Consequences: Simpler infra, no Redis adapter needed for v1.
Decision 2: SQS vs Kafka for fulfillment events
| Factor |
SQS FIFO |
Kafka |
| Ops overhead |
Low (managed) |
High (self-managed or MSK) |
| Throughput |
3,000 msg/s (FIFO) |
1M+ msg/s |
| Message retention |
14 days |
Configurable (days to forever) |
| Replay capability |
❌ Once consumed |
✅ Replay by offset |
| Cost (10M msg/mo) |
~$4 |
MSK ~$200+/month |
Decision: SQS FIFO for v1 (volume < 1k events/min, ops simplicity, cost).
**Revisit if:** Event volume > 50k/min or replay needed for ML/analytics.
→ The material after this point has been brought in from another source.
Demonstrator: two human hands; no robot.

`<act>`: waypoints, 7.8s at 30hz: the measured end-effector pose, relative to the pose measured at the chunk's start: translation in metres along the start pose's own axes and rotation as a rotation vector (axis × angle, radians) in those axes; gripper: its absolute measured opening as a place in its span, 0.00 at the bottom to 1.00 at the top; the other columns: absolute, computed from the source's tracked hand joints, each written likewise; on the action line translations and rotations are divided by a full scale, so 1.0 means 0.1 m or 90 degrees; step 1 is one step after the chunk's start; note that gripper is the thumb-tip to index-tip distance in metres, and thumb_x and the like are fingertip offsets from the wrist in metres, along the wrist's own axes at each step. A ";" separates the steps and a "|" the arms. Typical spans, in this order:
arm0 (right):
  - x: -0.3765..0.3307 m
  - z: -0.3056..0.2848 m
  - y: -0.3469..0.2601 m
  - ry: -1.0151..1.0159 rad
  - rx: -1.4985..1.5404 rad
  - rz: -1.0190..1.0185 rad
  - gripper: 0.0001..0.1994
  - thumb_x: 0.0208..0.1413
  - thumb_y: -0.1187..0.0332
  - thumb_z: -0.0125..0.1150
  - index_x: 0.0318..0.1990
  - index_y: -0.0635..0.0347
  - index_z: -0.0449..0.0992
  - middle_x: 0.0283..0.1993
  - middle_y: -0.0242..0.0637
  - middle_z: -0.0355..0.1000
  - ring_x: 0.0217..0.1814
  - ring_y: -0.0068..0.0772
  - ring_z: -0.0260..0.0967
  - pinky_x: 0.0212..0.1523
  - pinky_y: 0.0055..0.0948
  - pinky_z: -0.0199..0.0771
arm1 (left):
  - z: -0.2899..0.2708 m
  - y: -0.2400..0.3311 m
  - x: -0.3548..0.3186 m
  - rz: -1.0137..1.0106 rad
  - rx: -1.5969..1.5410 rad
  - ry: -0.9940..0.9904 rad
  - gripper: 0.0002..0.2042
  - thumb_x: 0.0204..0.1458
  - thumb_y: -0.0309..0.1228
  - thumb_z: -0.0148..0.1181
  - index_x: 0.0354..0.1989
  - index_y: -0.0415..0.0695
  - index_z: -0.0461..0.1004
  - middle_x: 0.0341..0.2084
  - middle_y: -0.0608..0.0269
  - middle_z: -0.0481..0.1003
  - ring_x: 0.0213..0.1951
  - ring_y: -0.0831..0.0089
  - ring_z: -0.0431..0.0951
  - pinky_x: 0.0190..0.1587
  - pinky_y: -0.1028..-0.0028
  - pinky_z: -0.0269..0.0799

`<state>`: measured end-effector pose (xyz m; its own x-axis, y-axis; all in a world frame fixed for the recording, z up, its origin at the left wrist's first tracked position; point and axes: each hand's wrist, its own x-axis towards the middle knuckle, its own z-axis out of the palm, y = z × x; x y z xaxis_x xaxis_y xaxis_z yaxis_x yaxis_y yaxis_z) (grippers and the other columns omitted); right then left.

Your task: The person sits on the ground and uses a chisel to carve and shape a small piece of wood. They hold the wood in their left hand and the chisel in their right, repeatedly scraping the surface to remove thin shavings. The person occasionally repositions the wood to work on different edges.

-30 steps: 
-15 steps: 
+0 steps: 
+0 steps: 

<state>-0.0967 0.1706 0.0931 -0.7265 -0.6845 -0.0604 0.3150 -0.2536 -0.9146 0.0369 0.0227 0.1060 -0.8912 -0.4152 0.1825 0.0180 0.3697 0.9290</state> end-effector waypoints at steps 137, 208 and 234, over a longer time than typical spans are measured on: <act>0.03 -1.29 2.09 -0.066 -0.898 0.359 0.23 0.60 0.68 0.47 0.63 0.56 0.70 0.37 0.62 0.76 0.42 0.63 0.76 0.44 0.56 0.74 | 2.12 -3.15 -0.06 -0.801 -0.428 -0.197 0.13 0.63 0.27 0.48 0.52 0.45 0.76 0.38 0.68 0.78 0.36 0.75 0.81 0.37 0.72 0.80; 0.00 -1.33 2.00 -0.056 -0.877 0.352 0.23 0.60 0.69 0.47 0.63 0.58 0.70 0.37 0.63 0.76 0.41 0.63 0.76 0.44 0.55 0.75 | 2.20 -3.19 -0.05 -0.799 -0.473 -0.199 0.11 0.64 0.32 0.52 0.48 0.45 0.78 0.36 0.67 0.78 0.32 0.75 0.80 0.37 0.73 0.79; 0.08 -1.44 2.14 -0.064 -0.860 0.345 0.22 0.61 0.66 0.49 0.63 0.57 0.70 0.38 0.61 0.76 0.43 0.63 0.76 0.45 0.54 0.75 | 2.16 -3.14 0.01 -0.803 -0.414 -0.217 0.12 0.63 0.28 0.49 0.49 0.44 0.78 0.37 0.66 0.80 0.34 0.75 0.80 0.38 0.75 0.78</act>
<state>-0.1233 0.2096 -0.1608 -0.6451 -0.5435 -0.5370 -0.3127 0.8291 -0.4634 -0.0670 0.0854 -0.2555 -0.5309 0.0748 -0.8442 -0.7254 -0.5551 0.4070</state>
8. Non-Functional Requirements
Performance
| Requirement |
Target |
Rationale |
| REST API p95 latency |
< 200ms |
Acceptable for UI responsiveness |
| WebSocket/SSE event delivery |
< 500ms end-to-end |
"Real-time" perception |
| Status update fanout |
< 2s worst case |
SQS delay + processing + broadcast |
Scalability
Peak load estimate:
- 50,000 concurrent WebSocket connections
- 5,000 order status updates/minute
- 200 REST API requests/second
Scaling strategy:
- Tracking API: horizontal (stateless with Redis adapter)
- Event Worker: horizontal (N consumers, FIFO order per order ID)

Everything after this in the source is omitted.